Important Safety Information for ALIMTA
Myelosuppression is usually the dose-limiting toxicity with ALIMTA therapy.
ALIMTA is contraindicated in patients who have a history of severe hypersensitivity reaction to pemetrexed or to any other ingredient used in the formulation.
ALIMTA should not be administered to patients with a creatinine clearance <45 mL/min. One patient with severe renal impairment (creatinine clearance 19 mL/min) who did not receive folic acid and vitamin B12 died of drug-related toxicity following administration of ALIMTA alone.
ALIMTA can suppress bone marrow function, as manifested by neutropenia, thrombocytopenia, and anemia (or pancytopenia).
Patients must be instructed to take folic acid and vitamin B12 with ALIMTA as a prophylaxis to reduce treatment-related hematologic and GI toxicities.
Pregnancy Category D -- ALIMTA may cause fetal harm when administered to a pregnant woman.
Complete blood cell counts, including platelet counts and periodic chemistry tests, should be performed on all patients receiving ALIMTA.
Patients should not begin a new cycle of treatment unless the ANC is greater than or equal to 1500 cells/mm3 and the platelet count is greater than or equal to 100,000 cells/mm3 and creatinine clearance is greater than or equal to 45 mL/min.
Pretreatment with dexamethasone or its equivalent has been reported to reduce the incidence and severity of skin rash.
The effect of third space fluid, such as pleural effusion and ascites, on ALIMTA is unknown.
In patients with clinically significant third space fluid, consideration should be given to draining the effusion prior to ALIMTA administration.
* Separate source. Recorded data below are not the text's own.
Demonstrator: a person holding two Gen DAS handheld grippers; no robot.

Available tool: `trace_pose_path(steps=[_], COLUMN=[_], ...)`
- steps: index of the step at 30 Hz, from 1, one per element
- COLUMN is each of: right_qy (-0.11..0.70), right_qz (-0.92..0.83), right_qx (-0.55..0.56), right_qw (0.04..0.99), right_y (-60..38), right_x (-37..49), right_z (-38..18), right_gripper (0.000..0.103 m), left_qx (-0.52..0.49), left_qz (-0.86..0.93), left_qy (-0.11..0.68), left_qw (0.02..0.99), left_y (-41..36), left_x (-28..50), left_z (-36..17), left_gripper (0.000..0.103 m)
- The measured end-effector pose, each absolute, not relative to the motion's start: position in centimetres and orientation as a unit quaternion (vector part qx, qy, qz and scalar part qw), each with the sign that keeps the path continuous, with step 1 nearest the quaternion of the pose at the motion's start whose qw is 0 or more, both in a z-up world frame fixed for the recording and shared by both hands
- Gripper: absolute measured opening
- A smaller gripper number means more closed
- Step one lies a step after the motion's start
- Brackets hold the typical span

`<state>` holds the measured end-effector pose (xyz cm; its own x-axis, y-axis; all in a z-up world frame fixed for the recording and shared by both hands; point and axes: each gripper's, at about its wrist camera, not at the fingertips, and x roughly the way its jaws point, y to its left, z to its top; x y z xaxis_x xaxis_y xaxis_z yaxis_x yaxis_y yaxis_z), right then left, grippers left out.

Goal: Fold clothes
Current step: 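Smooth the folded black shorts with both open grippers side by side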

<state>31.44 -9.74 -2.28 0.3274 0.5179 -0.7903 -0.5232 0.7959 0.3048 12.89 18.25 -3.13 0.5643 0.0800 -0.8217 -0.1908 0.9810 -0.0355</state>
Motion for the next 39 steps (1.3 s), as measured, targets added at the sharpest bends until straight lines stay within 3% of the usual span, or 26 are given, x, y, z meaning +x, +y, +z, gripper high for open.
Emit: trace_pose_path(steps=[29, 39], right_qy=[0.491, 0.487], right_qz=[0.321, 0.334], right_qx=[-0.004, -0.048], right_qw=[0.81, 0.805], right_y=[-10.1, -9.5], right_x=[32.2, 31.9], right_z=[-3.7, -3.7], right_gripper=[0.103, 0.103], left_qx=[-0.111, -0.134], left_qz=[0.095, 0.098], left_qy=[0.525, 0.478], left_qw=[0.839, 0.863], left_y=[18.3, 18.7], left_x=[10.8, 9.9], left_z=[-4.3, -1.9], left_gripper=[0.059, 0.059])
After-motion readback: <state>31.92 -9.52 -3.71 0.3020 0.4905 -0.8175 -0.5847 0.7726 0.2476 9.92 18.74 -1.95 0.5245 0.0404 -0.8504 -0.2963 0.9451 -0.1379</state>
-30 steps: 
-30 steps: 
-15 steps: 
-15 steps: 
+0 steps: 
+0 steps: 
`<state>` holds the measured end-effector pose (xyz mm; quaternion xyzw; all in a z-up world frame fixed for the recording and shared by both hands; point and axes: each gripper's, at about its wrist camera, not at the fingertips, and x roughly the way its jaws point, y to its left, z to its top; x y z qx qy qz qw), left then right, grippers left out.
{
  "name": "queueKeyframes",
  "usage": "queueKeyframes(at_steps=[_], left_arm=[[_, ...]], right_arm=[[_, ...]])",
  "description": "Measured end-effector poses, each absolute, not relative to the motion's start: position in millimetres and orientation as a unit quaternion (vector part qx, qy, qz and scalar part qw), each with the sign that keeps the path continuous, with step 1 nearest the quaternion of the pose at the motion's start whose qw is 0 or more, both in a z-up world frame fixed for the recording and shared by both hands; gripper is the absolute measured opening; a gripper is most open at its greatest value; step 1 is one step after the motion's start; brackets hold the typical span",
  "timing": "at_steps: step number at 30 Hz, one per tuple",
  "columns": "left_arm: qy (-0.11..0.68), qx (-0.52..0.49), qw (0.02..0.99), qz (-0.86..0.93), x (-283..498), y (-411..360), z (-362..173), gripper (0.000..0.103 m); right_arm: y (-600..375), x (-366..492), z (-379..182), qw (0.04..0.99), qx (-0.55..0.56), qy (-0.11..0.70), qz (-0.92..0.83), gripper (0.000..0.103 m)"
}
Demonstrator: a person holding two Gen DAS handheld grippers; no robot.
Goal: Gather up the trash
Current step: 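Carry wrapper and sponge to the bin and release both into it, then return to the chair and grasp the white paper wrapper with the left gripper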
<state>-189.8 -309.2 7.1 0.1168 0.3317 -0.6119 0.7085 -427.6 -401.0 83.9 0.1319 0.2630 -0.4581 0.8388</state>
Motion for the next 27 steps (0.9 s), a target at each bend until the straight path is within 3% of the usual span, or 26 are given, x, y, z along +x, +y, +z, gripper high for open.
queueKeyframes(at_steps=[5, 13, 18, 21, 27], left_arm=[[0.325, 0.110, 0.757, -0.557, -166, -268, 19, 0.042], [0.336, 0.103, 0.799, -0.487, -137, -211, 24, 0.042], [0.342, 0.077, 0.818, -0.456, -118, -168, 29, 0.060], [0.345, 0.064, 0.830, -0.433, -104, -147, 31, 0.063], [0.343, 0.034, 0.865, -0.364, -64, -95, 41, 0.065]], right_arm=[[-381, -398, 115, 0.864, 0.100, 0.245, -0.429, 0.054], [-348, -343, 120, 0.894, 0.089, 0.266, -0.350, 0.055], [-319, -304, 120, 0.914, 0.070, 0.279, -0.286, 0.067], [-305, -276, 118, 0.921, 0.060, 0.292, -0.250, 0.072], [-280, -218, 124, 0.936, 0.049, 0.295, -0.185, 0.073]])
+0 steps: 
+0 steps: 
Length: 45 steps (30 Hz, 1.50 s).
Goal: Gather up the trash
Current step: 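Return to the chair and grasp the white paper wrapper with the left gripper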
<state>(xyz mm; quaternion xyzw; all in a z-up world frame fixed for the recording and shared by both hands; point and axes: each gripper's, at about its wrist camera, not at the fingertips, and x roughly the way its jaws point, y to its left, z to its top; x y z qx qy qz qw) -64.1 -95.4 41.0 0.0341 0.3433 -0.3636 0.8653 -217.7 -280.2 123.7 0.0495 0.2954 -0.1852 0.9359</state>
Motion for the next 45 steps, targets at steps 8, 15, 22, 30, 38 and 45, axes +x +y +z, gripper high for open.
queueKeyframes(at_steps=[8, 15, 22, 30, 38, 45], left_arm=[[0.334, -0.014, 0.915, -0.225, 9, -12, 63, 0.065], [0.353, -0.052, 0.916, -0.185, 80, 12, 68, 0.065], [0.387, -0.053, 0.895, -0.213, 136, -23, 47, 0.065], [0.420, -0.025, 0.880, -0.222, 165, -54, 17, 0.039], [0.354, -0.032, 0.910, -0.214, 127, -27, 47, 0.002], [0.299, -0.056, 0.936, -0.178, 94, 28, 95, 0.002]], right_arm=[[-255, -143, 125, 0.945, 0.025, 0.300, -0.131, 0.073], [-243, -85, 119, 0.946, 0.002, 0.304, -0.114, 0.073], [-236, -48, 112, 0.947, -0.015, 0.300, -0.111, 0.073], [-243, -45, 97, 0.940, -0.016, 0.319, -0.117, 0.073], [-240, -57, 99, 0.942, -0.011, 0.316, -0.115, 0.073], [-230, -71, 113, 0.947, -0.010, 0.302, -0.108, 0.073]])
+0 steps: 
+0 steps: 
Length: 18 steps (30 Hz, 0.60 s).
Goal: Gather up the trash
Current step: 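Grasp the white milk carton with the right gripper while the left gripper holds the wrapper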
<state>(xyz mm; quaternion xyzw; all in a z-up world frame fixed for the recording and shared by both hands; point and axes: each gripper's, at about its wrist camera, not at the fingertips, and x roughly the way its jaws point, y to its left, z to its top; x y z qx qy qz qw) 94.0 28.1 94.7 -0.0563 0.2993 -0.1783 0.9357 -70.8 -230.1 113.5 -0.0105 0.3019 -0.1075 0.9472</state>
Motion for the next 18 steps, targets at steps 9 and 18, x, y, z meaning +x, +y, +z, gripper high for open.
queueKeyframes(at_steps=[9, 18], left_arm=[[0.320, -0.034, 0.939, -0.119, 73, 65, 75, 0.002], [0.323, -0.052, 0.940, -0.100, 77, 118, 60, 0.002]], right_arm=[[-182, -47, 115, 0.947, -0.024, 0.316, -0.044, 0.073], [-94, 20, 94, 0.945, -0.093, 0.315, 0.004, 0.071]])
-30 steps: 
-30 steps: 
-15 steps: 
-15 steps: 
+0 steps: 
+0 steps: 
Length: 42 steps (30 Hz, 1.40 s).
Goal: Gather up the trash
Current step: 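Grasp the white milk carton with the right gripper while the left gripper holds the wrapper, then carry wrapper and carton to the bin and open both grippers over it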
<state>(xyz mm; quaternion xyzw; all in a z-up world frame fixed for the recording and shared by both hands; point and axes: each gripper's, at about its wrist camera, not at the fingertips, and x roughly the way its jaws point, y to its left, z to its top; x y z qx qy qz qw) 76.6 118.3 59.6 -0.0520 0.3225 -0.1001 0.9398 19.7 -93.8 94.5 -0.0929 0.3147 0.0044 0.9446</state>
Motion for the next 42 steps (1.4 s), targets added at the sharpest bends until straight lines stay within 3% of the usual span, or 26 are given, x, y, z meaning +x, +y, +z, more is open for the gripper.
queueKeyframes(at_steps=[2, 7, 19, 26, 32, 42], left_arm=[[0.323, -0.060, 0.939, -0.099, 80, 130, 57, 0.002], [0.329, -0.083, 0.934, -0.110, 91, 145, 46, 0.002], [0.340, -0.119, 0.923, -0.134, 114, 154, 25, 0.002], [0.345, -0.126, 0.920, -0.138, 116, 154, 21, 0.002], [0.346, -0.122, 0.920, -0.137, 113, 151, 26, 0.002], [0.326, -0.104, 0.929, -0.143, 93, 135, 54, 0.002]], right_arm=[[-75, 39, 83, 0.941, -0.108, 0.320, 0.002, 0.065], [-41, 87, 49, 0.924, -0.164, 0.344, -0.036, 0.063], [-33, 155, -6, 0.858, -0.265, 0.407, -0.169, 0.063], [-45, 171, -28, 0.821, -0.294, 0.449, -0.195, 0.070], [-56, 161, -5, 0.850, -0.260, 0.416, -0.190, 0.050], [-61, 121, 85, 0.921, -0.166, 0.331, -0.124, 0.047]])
Concomitant administration of nephrotoxic drugs or substances that are tubularly secreted could result in delayed clearance of ALIMTA.
Caution should be used when administering ibuprofen concurrently with ALIMTA to patients with mild to moderate renal insufficiency (creatinine clearance from 45 to 79 mL/min). Patients with mild to moderate renal insufficiency should avoid taking NSAIDs with short elimination half-lives for a period of 2 days before, the day of, and 2 days following administration of ALIMTA. In the absence of data regarding potential interaction between ALIMTA and NSAIDs with longer half-lives, all patients taking these NSAIDs should interrupt dosing for at least 5 days before, the day of, and 2 days following ALIMTA administration. If concomitant administration of an NSAID is necessary, patients should be monitored closely for toxicity, especially myelosuppression, renal and gastrointestinal toxicities.
It is recommended that nursing be discontinued if the mother is being treated with ALIMTA.
ALIMTA should be administered under the supervision of a qualified physician experienced in the use of antineoplastic agents.
Dose adjustments may be necessary in patients with hepatic insufficiency.
Dosing and Modification Guidelines
Dose adjustments at the start of a subsequent cycle should be based on nadir hematologic counts or maximum nonhematologic toxicity from the preceding cycle of therapy. Modify or suspend therapy according to the Dosage Reduction Guidelines in the full Prescribing Information.
Abbreviated Adverse Events (% incidence)
The most common adverse events (grades 3/4) with ALIMTA versus docetaxel, respectively, for the treatment of patients with NSCLC were anemia (8 vs 7); leukopenia (5 vs 28); neutropenia (5 vs 40); thrombocytopenia (2 vs 1); ALT elevation (3 vs 1); febrile neutropenia (2 vs 13); infection without neutropenia (6 vs 4); infection/febrile neutropenia - other (2 vs 1); fatigue (16 vs 17); thrombosis/embolism (3 vs 3); cardiac ischemia (3 vs 1); anorexia (5 vs 8); dyspnea (18 vs 26); and chest pain (7 vs 8). The most common clinically relevant adverse events (all grades) with ALIMTA versus docetaxel, respectively, were fatigue (87 vs 81); anorexia (62 vs 58); nausea (39 vs 25); constipation (30 vs 23); vomiting (25 vs 19); diarrhea (21 vs 34); stomatitis/pharyngitis (20 vs 23); edema (19 vs 24); dyspnea (72 vs 74); chest pain (38 vs 32); neuropathy/sensory (29 vs 32); infection without neutropenia (23 vs 17); anemia (33 vs 33); fever (26 vs 19); and rash (17 vs 9).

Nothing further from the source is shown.